Activity: Starting with the line that contains "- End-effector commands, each" and stopping after the line that contains "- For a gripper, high", copy the entries below exactly. Include nothing else.

=== Given data ===

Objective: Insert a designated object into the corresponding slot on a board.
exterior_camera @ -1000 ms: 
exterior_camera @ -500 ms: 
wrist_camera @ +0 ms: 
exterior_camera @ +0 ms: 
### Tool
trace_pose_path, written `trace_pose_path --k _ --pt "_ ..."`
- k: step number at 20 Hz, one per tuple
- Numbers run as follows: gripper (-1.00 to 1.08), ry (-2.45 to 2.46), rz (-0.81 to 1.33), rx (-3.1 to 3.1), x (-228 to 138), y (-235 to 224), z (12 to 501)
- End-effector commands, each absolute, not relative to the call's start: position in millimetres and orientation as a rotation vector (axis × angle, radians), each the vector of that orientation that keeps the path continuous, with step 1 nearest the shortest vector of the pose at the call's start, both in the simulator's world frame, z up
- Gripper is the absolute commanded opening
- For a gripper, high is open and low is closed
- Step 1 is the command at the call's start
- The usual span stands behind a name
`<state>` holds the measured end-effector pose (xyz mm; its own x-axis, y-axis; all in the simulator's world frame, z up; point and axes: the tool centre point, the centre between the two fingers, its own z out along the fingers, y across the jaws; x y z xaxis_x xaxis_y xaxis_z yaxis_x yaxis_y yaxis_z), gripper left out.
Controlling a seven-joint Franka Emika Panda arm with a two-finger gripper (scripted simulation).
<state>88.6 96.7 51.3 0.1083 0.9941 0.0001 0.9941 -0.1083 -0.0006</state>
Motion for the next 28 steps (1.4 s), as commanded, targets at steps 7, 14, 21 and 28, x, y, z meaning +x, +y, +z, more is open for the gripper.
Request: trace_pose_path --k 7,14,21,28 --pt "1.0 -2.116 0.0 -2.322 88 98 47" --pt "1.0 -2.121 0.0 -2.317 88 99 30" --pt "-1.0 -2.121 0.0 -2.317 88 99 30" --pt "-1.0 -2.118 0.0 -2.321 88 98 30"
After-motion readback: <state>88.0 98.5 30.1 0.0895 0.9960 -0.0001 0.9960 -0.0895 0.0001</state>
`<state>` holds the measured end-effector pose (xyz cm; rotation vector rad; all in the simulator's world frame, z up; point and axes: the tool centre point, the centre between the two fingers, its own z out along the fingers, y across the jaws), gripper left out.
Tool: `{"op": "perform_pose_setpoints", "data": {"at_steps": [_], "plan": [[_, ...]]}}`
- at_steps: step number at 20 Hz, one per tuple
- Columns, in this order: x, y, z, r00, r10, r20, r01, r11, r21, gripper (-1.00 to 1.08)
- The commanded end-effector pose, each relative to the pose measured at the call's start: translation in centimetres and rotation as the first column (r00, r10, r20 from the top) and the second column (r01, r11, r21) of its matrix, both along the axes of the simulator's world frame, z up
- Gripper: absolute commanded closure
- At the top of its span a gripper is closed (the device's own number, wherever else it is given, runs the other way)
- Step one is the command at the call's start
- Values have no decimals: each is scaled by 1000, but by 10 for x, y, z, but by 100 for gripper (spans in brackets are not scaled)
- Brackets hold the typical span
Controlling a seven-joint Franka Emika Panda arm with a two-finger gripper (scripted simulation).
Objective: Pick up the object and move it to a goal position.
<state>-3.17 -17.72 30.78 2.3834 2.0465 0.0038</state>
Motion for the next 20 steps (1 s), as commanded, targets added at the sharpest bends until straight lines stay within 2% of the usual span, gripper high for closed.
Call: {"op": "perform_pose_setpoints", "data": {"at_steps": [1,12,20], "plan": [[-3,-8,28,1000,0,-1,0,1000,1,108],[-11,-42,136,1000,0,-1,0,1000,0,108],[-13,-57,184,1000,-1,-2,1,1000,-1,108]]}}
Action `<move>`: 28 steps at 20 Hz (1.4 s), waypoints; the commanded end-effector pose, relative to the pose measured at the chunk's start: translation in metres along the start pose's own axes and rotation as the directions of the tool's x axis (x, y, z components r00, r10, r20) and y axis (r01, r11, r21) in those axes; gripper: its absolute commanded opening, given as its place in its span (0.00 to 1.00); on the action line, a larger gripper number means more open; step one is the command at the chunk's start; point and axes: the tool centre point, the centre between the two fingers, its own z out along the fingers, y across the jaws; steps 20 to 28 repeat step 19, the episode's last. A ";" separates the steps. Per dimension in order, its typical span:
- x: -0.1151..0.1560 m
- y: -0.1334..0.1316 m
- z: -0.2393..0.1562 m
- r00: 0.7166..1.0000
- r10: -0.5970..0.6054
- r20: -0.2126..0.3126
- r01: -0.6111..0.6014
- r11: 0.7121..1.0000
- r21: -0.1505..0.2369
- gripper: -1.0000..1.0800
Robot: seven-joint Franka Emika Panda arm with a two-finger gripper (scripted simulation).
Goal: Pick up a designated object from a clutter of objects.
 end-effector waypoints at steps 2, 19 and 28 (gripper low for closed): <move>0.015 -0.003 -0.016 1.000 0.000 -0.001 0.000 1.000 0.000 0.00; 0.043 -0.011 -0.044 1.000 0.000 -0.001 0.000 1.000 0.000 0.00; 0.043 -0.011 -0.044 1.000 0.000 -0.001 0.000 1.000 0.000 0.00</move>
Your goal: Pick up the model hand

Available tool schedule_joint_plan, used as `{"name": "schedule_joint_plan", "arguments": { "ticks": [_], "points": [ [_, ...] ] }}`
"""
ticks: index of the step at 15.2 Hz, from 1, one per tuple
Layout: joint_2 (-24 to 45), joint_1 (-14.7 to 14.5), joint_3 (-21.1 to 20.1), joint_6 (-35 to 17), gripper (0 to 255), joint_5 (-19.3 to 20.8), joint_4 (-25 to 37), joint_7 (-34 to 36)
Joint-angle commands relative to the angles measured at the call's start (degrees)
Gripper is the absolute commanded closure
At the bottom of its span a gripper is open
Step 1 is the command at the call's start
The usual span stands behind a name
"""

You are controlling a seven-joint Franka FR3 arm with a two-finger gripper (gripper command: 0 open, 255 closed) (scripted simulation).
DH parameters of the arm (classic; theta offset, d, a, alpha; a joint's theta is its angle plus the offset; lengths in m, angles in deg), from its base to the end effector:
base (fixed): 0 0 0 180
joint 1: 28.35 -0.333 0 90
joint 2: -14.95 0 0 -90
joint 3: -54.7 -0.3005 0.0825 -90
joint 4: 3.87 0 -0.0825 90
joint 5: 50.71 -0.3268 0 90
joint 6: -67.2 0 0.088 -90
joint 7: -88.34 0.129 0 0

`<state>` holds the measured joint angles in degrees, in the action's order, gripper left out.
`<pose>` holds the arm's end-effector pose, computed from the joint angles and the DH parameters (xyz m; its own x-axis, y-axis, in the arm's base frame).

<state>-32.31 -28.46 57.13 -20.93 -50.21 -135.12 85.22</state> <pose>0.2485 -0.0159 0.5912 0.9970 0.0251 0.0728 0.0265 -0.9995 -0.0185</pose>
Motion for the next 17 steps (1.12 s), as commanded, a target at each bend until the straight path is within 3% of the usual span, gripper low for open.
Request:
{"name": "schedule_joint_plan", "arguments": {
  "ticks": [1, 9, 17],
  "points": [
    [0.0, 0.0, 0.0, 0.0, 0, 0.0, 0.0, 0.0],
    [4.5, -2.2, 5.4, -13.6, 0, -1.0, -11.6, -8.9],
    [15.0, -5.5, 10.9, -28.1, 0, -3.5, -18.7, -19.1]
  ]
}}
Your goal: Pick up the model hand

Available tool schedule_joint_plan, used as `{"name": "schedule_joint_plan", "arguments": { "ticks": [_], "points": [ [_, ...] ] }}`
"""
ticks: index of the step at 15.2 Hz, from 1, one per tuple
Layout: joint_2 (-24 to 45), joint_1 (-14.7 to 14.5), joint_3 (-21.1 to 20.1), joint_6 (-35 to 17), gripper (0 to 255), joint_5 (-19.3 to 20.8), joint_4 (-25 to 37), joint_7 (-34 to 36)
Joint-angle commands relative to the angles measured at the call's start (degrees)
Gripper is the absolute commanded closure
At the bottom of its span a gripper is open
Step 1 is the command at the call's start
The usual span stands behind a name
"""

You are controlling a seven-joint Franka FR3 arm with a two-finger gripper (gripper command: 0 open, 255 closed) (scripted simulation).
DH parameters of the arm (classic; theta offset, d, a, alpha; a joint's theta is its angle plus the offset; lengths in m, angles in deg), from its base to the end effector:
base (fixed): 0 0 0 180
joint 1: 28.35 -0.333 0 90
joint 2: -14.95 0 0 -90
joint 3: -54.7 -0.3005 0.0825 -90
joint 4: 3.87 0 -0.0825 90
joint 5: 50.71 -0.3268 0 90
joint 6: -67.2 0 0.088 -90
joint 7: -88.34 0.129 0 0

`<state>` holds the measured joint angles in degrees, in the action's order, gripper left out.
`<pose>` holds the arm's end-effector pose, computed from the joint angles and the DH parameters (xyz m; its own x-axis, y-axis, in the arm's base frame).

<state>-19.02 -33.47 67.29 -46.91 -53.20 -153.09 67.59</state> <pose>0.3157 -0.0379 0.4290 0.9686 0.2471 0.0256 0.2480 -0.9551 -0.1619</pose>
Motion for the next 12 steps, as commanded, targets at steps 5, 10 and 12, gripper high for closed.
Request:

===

Finished exercise:
- End-effector commands, each absolute, not relative to the call's start: position in millimetres and orientation as a rotation vector (axis × angle, radians), each the vector of that orientation that keeps the path continuous, with step 1 nearest the shortest vector of the pose at the call's start, both in the simulator's world frame, z up
- Gripper is the absolute commanded opening
- For a gripper, high is open and low is closed

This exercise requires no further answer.